- ABOUT THIS EXERCISE -
Every line of the material needs an exact copy, apart from the images.

- PROVIDED DATA -
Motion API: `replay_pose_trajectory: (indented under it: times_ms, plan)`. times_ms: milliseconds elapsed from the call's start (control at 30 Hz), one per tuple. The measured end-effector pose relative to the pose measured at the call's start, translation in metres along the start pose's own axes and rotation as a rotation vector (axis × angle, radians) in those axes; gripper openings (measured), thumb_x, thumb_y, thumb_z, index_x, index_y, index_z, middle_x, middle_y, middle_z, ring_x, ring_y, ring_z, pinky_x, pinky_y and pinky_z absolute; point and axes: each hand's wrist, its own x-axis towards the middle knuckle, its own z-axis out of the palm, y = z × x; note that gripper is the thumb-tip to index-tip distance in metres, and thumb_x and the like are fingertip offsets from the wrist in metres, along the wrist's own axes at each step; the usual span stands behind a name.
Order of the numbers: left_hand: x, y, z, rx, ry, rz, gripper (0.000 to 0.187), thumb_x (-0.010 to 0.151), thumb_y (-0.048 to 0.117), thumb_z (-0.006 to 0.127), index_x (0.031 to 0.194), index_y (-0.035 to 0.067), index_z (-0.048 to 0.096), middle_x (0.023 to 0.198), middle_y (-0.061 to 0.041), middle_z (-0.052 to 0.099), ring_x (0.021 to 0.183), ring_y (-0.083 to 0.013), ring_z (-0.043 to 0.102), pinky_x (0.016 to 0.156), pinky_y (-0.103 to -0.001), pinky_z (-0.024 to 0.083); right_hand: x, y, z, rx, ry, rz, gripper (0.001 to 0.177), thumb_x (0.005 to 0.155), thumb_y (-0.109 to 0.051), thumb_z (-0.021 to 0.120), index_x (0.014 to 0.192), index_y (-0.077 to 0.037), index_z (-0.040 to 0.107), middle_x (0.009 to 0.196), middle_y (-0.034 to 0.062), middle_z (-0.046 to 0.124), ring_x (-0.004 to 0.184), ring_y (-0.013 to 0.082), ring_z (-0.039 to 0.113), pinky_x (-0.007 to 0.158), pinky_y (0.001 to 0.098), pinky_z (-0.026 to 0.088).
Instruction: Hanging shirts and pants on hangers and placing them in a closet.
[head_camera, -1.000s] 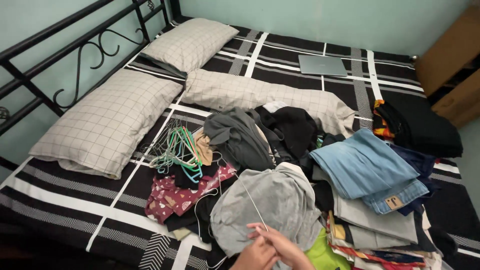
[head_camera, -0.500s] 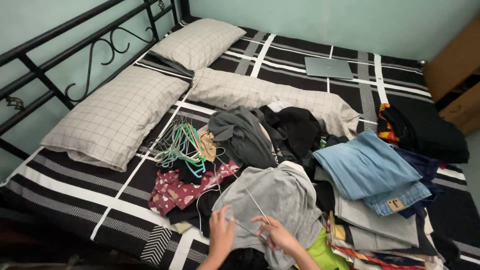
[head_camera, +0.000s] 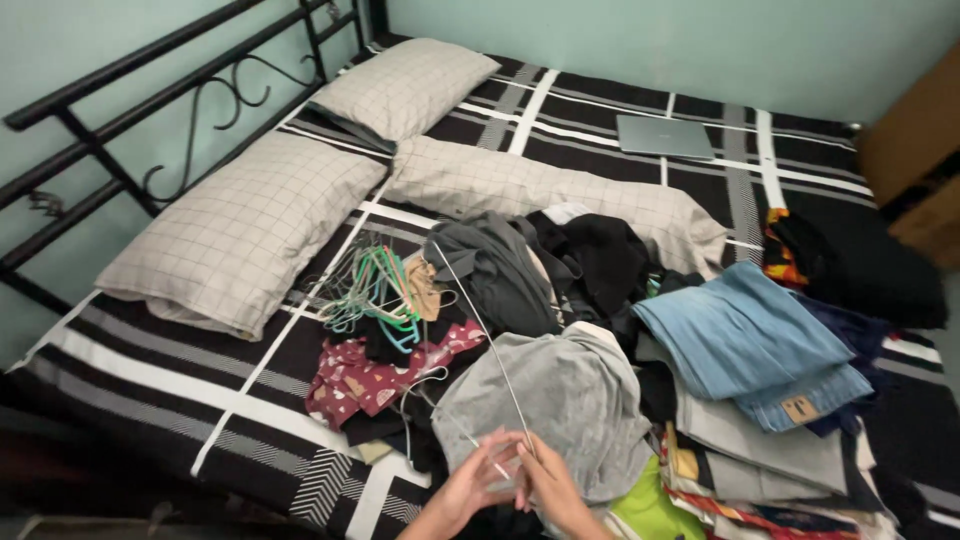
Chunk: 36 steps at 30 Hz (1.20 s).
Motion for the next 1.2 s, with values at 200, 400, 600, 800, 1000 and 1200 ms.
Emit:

- RESULT OF THE TASK -
Motion API: `replay_pose_trajectory: (indented under it: times_ms, plan)`. times_ms: milliseconds elapsed from the call's start (control at 30 Hz), one per tuple. The measured end-effector pose relative to the pose measured at the call's start, translation in metres along the start pose's own axes and rotation as a rotation vector (axis × angle, radians) in those axes; gripper openings (measured), thumb_x, thumb_y, thumb_z, index_x, index_y, index_z, middle_x, middle_y, middle_z, ring_x, ring_y, ring_z, pinky_x, pinky_y and pinky_z absolute; point and axes: each hand's wrist, its own x-axis towards the middle knuckle, its own z-axis out of the palm, y = z × x; note that gripper is the thumb-tip to index-tip distance in metres, and thumb_x and the like are fingertip offsets from the wrist in metres, along the wrist's own axes at each step; the usual span stands behind a name.
Order of the numbers: left_hand: x, y, z, rx, ry, rz, gripper (0.000 to 0.187), thumb_x (-0.010 to 0.151), thumb_y (-0.048 to 0.117), thumb_z (-0.006 to 0.127), index_x (0.031 to 0.194), index_y (-0.035 to 0.067), index_z (-0.048 to 0.096), middle_x (0.023 to 0.198), middle_y (-0.061 to 0.041), middle_z (-0.052 to 0.099), ring_x (0.021 to 0.183), ring_y (-0.083 to 0.013), ring_z (-0.043 to 0.102), pinky_x (0.016 to 0.156), pinky_y (-0.103 to -0.001), pinky_z (-0.024 to 0.083); right_hand: x, y, z, rx, ry, rz, gripper (0.001 to 0.177), thumb_x (0.005 to 0.155), thumb_y (-0.109 to 0.051), thumb_z (-0.021 to 0.120), index_x (0.014 to 0.192), index_y (-0.077 to 0.037), index_z (-0.040 to 0.107), middle_x (0.009 to 0.196), middle_y (-0.034 to 0.062), middle_z (-0.046 to 0.124), ring_x (-0.004 to 0.184), ring_y (-0.013 to 0.082), ring_z (-0.039 to 0.113), pinky_x (-0.007 to 0.158), pinky_y (0.001 to 0.098), pinky_z (-0.026 to 0.088).
Instruction: Hanging shirts and pants on hangers and placing them in a closet.
[head_camera, -1.000s] 
[head_camera, -0.500s] 
[head_camera, +0.000s] 
Chunk: 36 steps at 30 Hz (1.20 s).
Motion for the next 1.2 s, with values at 200, 400, 600, 800, 1000 and 1200 ms.
Emit:

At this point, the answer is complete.